Note: This piece was just published in the spring 2023 of Classis, the journal of the Association of Classical Christian Schools (ACCS). I’m happy to make the piece more broadly available below:

What time is it? The importance of such a simple question should not be underestimated. Jesus, after all, castigated his opponents for failing to rightly “interpret the signs of the times” (Matt 16:3), which led them to miss the coming of the Messiah. Much better, then, for us to be like the men of the tribe of Issachar, who rallied to David because they “had understanding of the times” (1 Chr 12:32). How we as Christian educators read the present cultural moment will have clear ramifications for our schools and their long-term prospects. This article, then, will explore how classical Christian education has a unique opportunity vis-à-viz the Christian college-preparatory model to rightly discern the times and, by making the hard choices now, to build institutions that will endure in potentially difficult decades to come.

In seeking to discern the signs of our times, Aaron Renn’s “Three Worlds of Evangelicalism” is a most helpful heuristic for tracing patterns of how Christians have engaged and been received in the public square as the process of secularization has proceeded in America. Most notably, Renn identifies a shift that took place around 2014 from what he calls the “Neutral World” to what he terms the “Negative World.” Whereas the former was characterized by a lingering receptivity to Christian beliefs and morality, the remnants of a “Positive World” that saw Christian morality as normative for society and linked Christian faith with good citizenship, the latter is strikingly hostile to traditional Christianity, imposing a genuine cost, social and otherwise, to those who would seek to follow Christ. [1]

Without needing to delineate, much less defend, every aspect of Renn’s paradigm, Renn’s analysis nevertheless sheds light on what appear to be increasing and potentially existential challenges confronting Christian education in this country, particularly those Christian schools that place college admissions at the center of their mission. After all, it would appear that the Christian college-preparatory school exemplifies a fundamentally neutral-world approach to Christian education, generally aiming to prepare graduates to engage culture on its own terms, including on the most elite secular college campuses and in the most prestigious professions. This aspiration is captured in mission statements regarding graduating students who will “transform their world for Christ” or something of that nature. 

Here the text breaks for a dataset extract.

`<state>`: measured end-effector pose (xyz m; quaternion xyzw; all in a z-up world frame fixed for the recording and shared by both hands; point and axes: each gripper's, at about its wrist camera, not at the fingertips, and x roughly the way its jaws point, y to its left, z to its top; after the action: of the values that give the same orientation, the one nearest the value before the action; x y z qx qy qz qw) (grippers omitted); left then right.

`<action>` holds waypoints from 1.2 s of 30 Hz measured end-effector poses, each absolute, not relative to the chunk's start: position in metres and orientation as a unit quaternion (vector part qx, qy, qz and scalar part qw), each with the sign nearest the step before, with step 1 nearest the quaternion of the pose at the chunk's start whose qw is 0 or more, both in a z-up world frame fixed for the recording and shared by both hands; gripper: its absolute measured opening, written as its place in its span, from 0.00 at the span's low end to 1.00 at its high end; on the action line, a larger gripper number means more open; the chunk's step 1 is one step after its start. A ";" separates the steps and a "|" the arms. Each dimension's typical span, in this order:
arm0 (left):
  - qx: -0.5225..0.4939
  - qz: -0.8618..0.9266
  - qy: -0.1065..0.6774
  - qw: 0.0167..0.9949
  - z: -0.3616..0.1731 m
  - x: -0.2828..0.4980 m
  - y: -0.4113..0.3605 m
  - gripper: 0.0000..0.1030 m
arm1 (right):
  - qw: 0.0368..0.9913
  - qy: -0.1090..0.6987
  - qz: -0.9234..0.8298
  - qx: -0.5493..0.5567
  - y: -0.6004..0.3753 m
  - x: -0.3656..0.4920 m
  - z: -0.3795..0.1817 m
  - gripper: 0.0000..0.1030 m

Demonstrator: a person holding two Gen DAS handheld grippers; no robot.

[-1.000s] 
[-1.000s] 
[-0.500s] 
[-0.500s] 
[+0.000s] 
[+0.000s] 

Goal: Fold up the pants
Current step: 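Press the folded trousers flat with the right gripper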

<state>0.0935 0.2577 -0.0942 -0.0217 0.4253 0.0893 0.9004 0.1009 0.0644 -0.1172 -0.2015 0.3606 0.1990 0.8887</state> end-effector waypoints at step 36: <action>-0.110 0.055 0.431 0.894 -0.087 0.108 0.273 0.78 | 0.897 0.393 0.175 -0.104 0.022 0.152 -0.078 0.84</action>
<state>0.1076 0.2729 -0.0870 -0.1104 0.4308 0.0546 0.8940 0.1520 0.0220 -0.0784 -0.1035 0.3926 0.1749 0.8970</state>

A fundamental problem with this perspective, however, is that it assumes the surrounding culture is malleable and open to being transformed for Christ. In the “Neutral World” it may have been possible to find missional success through a strategy of downplaying controversial issues and seeking to find common ground with culture at large. Even then, however, this strategy may have been less successful than its advocates claimed; those Christians who rose to positions of power and influence often found themselves more transformed by the institutions in which they served than vice versa. [2]  In any event, in the “Negative World” it appears far less likely that a “winsome” Christian witness will win over society, much less be able to resist those de-formative pressures increasingly demanding full capitulation to progressive views of race, marriage, gender, and sexuality.

And therein lies the rub for the Christian college-preparatory school model: to the extent that its telos is bound up in prestigious college admissions and career success, it is vulnerable to the pressures of society more broadly and college admissions offices more specifically. The pressure in the “Negative World” will always be to compromise away from traditional Christian orthodoxy, and to the extent that a school’s parent community is more invested in worldly “success” than Christian formation, the actual gap between such a “Christian” school and a non-Christian one will only further shrink.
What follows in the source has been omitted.